Involvement in or tolerance of criminal activity in an organization of 200 or more employees and an individual within high level personnel of the organization participated in, condoned, or was willfully ignorant of the offense (U.S.S.G. § 8C2.5(b)(3)(A)):
    +3  
 
       
Prior history: Commission of the offense less than 5 years after a civil or administrative adjudication based on two or more separate instances of similar misconduct (U.S.S.G. § 8C2.5(c)(2)):
    +2  
 
       
Self-reporting, cooperation, acceptance of responsibility (U.S.S.G. § 8C2.5(g)(1)):
    -5  
 
       
 
       
TOTAL CULPABILITY SCORE:
    5  
 
       
C. Calculation of Fine Range:
       
 
       
Base Fine: Greater of the amount from table in U.S.S.G. § 8C2.4(a)(1) & (d) corresponding to offense level of 30 ($10,500,000), or the pecuniary gain to the organization from the offense ($19,000,000) (U.S.S.G. § 8C2.4(a)(2)):
  $ 19,000,000  
 
       
Multipliers, culpability score of 5 (U.S.S.G. § 8C2.6):
    1.00 - 2.00  
 
       
Fine Range (U.S.S.G. § 8C2.7):
  $ 19,000,000 –$38,000,000  
 
       
D. The parties agree that the offenses of conviction should be grouped together for purposes of sentencing pursuant to U.S.S.G. § 3D1.2.

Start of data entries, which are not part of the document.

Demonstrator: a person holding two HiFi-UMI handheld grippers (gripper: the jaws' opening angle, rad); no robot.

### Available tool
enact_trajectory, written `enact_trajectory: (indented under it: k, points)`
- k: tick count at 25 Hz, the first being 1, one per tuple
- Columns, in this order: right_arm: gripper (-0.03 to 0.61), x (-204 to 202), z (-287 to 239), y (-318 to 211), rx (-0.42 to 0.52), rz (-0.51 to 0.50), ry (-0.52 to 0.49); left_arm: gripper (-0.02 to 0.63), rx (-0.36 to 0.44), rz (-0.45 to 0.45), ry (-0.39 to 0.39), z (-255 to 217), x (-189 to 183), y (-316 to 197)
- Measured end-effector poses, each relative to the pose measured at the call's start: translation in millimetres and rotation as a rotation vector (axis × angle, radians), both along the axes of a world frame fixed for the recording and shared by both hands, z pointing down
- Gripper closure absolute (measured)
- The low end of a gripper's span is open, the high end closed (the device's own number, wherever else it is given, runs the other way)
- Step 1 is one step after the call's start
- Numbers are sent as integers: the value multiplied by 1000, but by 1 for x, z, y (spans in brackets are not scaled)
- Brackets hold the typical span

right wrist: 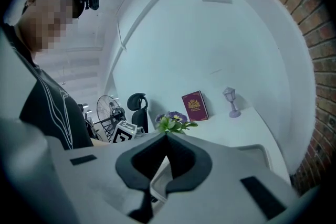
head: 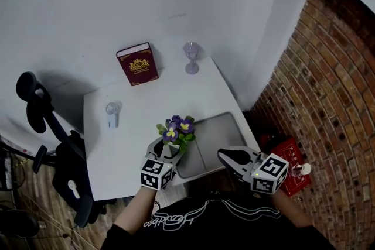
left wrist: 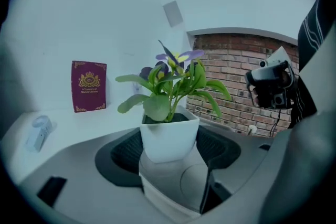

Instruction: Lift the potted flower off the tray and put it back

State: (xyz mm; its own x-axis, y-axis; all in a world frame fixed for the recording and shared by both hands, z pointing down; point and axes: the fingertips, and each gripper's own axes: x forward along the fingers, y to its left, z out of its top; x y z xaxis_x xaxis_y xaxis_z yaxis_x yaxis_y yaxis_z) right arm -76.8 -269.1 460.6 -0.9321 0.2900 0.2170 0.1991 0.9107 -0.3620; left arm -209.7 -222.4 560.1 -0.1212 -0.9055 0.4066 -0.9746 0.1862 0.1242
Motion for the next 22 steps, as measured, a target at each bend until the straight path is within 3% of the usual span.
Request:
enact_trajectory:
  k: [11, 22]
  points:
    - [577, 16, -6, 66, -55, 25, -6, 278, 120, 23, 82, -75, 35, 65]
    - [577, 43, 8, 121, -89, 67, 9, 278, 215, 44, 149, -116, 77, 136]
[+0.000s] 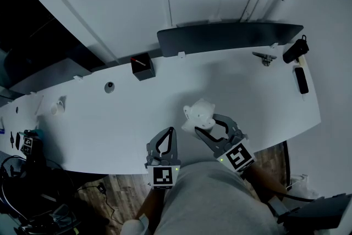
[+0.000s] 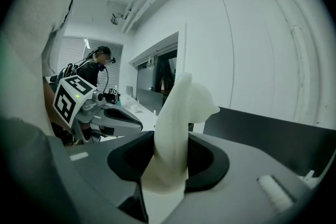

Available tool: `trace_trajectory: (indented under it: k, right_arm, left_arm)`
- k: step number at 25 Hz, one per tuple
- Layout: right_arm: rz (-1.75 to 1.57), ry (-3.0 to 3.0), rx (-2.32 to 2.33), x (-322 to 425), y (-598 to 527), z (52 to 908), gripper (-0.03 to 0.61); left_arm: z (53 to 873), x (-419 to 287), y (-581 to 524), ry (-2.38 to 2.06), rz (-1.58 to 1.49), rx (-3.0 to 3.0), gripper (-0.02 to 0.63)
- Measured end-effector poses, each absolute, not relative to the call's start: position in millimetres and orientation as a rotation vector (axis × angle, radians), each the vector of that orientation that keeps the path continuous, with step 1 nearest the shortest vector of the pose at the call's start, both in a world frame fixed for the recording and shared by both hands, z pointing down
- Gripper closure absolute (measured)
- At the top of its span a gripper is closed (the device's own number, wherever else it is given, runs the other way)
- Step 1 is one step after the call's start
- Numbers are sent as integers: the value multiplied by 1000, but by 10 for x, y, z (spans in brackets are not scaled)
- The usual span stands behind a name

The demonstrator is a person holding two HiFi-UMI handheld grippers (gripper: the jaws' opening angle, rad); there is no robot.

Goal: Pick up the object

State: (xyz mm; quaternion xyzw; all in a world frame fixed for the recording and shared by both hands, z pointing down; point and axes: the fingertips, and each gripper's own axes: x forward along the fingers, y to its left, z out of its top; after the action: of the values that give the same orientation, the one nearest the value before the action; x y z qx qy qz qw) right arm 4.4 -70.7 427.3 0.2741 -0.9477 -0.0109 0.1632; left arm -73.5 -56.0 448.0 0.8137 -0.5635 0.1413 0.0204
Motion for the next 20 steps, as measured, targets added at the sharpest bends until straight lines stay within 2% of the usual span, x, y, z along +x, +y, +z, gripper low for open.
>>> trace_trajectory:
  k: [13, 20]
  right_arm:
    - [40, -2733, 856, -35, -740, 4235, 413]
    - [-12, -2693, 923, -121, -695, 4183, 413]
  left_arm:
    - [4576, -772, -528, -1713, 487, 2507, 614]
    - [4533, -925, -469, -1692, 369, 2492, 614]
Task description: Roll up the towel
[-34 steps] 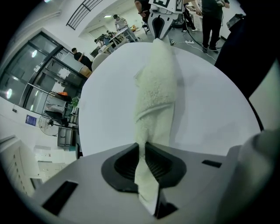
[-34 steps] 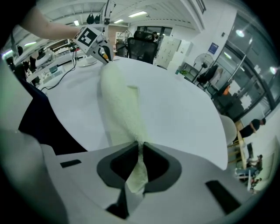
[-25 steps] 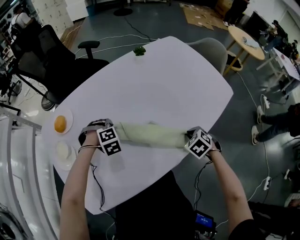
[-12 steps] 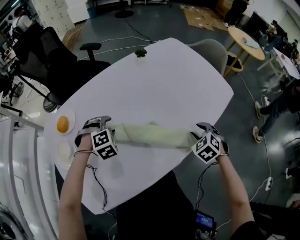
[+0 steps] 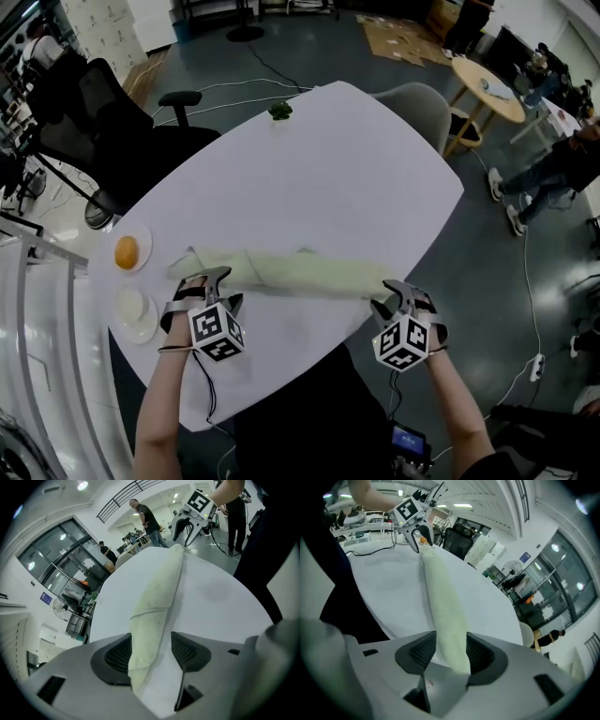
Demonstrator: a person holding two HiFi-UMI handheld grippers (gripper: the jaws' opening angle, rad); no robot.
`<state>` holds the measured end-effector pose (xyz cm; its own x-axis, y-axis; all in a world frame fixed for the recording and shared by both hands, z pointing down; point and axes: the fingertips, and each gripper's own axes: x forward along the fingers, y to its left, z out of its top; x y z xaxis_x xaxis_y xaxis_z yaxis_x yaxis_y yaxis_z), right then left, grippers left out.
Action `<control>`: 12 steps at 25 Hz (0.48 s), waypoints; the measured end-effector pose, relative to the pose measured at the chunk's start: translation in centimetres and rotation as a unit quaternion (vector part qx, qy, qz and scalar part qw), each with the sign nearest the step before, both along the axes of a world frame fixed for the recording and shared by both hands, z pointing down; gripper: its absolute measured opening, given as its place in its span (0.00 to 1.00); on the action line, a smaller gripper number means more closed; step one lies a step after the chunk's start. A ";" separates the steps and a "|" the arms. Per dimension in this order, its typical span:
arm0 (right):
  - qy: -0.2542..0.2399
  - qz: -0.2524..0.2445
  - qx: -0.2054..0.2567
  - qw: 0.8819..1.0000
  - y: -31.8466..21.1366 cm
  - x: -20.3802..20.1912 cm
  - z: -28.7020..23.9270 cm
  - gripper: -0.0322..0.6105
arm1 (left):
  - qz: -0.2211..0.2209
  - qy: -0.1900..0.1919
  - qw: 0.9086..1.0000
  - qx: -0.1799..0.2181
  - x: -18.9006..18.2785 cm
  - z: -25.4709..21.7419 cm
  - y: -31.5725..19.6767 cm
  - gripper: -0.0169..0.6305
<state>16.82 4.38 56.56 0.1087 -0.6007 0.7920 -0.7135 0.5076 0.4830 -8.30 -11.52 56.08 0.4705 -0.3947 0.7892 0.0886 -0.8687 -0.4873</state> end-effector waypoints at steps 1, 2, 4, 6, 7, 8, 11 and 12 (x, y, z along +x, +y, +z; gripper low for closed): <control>-0.004 -0.001 -0.008 1.000 0.5 -0.5 0.9 0.38 | 0.000 -0.005 1.000 0.004 -0.1 0.6 0.2 0.47; -0.006 -0.001 -0.015 1.000 0.9 -0.8 1.7 0.38 | 0.000 -0.011 1.000 0.008 -0.2 1.2 0.2 0.47; -0.003 0.001 -0.026 1.000 1.1 -0.8 3.2 0.38 | -0.001 -0.020 1.000 0.011 -0.1 2.4 0.0 0.47; 0.007 0.004 -0.032 0.999 1.0 -0.5 4.4 0.38 | -0.004 -0.029 1.000 0.011 0.1 3.5 -0.5 0.47; 0.012 0.005 -0.035 0.999 0.9 -0.3 4.8 0.37 | -0.004 -0.035 0.999 0.014 0.1 3.9 -0.8 0.47; 0.016 0.006 -0.038 0.999 0.8 -0.1 5.2 0.35 | -0.004 -0.041 0.999 0.021 0.2 4.2 -1.1 0.46; 0.020 0.011 -0.043 0.999 0.7 0.3 5.6 0.31 | 0.003 -0.059 0.997 0.052 0.8 4.4 -2.1 0.26; 0.026 0.012 -0.043 0.999 0.7 0.5 5.5 0.27 | 0.007 -0.065 0.996 0.059 1.0 4.3 -2.3 0.22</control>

Fine Recommendation and Rationale
     Notwithstanding the above stipulated Sentencing Guidelines fine analysis, the Department submits that based on a reasoned consideration of the guidance and factors set forth in the McNulty Memorandum, the imposition of a fine of $11,000,000, in addition to the other terms of the plea agreement with BHSI, and the terms of the deferred prosecution agreement with Baker Hughes, is an appropriate monetary sanction against BHSI .
     A. Timely Disclosure and Exceptional Cooperation
     The McNulty Memorandum recommends scrutiny of the authenticity of a company’s cooperation. Here, there can be no question that the cooperation of Baker Hughes and BHSI was sincere and complete. Indeed, the cooperation provided by defendants in this matter was exceptional.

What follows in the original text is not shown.